Едва сказав это, я тут же об этом пожалел, но Вашет только рассмеялась.
— Есть немало пьяных, которые весьма сведущи в летани, — сказала она. — О некоторых из них слагают легенды!
Видя, что я все еще взволнован, она успокаивающе махнула рукой.
— Я и сама не понимаю летани — не так, чтобы объяснить ее кому-то другому. Обучение летани — искусство, которым я не владею. Если Темпи удалось привить тебе летани, это весомый аргумент в его пользу.
Вашет с серьезным видом подалась вперед.
— Одна из проблем состоит в вашем языке, — сказала она. — Атуранский язык очень определенный. В нем все говорится точно и прямо. А наш язык богат двойными смыслами, так что нам-то проще принять существование вещей, которые нельзя объяснить словами. И летани — важнейшая из них.
— А можешь привести пример других таких вещей, кроме летани? — спросил я. — Только, пожалуйста, не говори «синее», а то я с ума сойду прямо тут, на скамейке.
Она немного поразмыслила.
—
— Любовь — концепция тонкая, — признал я. — Она неуловима, как справедливость, однако дать ей определение все-таки можно.
Ее глаза насмешливо заискрились.
— Ну что ж, давай, мой хитроумный ученик! Расскажи мне, что такое любовь.
Я ненадолго задумался, потом задумался надолго.
Вашет ухмыльнулась.
— Ты понимаешь, как легко мне будет найти слабые места в любом определении, которое ты дашь.
— Любовь — это готовность сделать ради кого-то что угодно, — сказал я. — Даже за счет ущерба для себя.
— Чем, в таком случае, любовь отличается от долга или верности? — спросила она.
— Она еще связана с физическим влечением, — сказал я.
— Даже материнская любовь? — спросила Вашет.
— А, ну тогда с очень сильной привязанностью! — поправился я.
— А что именно ты называешь «привязанностью»? — спросила она с убийственным спокойствием.
— Ну-у… — Я запнулся, ломая голову, как описать любовь, не прибегая к другим, не менее абстрактным терминам.

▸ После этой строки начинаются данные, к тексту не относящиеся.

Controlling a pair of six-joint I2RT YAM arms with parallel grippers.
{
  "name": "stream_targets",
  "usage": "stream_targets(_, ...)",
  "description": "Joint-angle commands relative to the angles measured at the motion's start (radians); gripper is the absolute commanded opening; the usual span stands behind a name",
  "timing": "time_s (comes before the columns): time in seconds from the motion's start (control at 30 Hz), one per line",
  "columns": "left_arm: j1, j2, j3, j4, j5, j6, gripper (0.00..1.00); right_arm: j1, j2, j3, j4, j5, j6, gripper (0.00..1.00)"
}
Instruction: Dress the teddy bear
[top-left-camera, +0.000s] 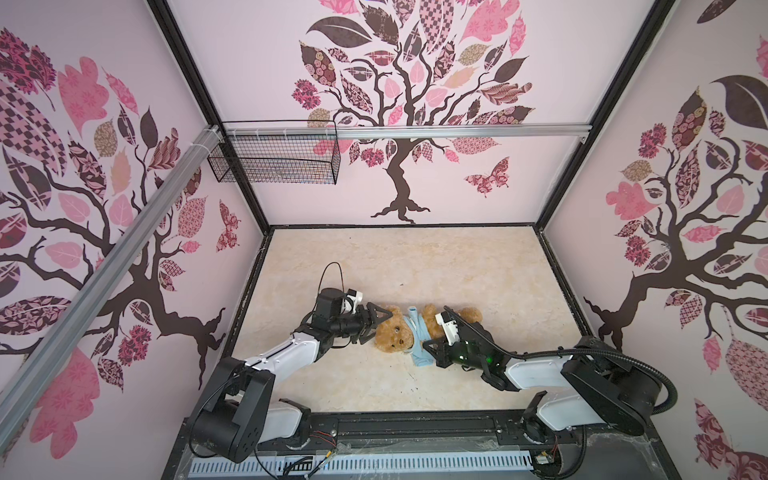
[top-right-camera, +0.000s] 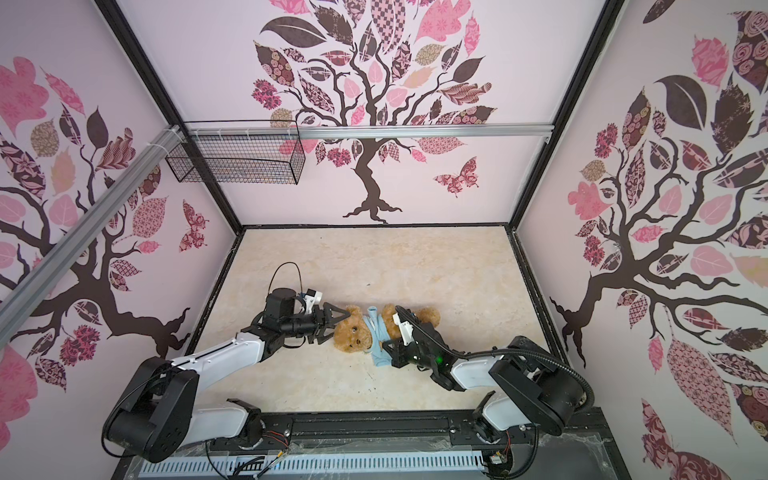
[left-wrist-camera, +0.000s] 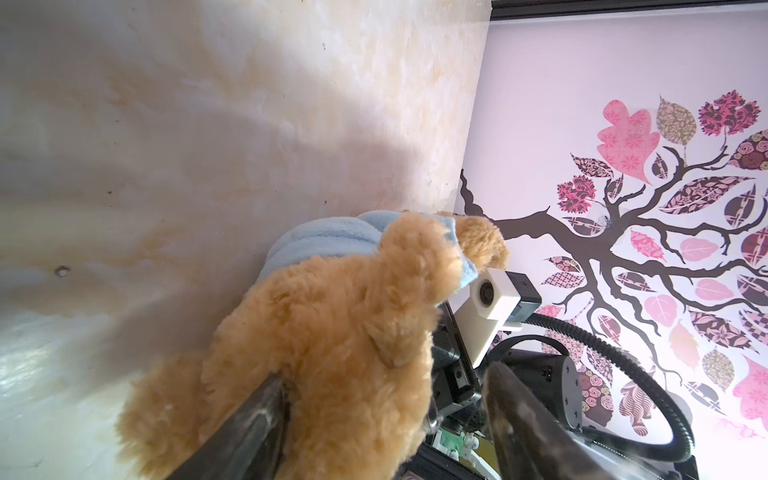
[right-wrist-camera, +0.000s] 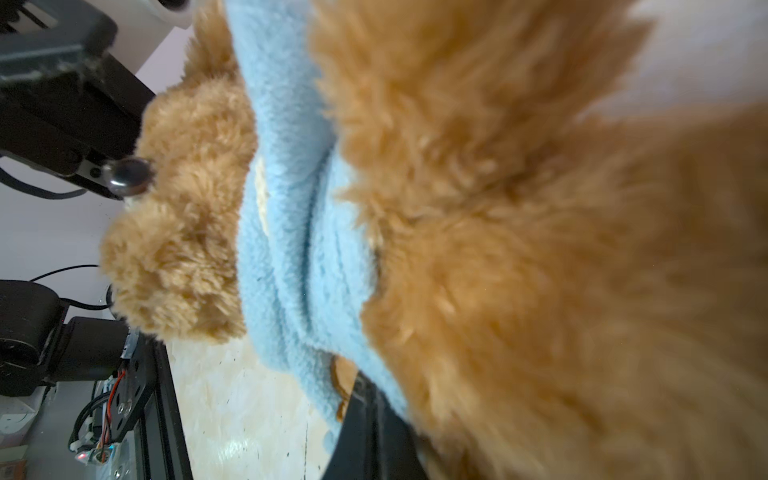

— Такова уж природа любви, — сказала Вашет. — Попытка ее описать сведет женщину с ума. Потому-то поэты постоянно о ней что-то пишут. Если бы кто-то сумел описать на бумаге всю любовь, как она есть, прочим пришлось бы отложить перо. Однако это невозможно.
Она подняла палец.
— Но лишь глупец берется утверждать, будто любви не существует. Когда ты видишь, как двое юных смотрят друг на друга влажными глазами, это она и есть. Такая осязаемая, хоть на хлеб ее мажь. Когда ты видишь мать с ребенком, ты видишь любовь. Когда ты чувствуешь, как она ворочается у тебя в брюхе, ты знаешь, что это. Даже если не можешь выразить это словами.
Вашет сделала торжествующий жест.
— Вот такова и летани! Но, поскольку летани больше любви, ее и описать сложнее. Именно за этим мы задаем вопросы. Это все равно что расспрашивать девушку о парне, который ей нравится. Она, может быть, не скажет ни слова о любви, однако из ее ответов станет ясно, есть в ее сердце любовь или нет.
— Но как могут мои ответы продемонстрировать знание летани, когда я на самом деле не знаю, что это такое? — спросил я.
— Ты явно понимаешь летани, — сказала она. — Она укоренена глубоко в твоей душе. Так глубоко, что тебе самому не видно. Иногда с любовью бывает так же.
Вашет постучала меня по лбу.
— А что касается этого твоего «листка на ветру»… Я слышала, что другие пути практикуют нечто подобное. В атуранском нет слова, которым можно это назвать, ну, либо я его не знаю. Это как кетан для разума. Тренировка для мыслей.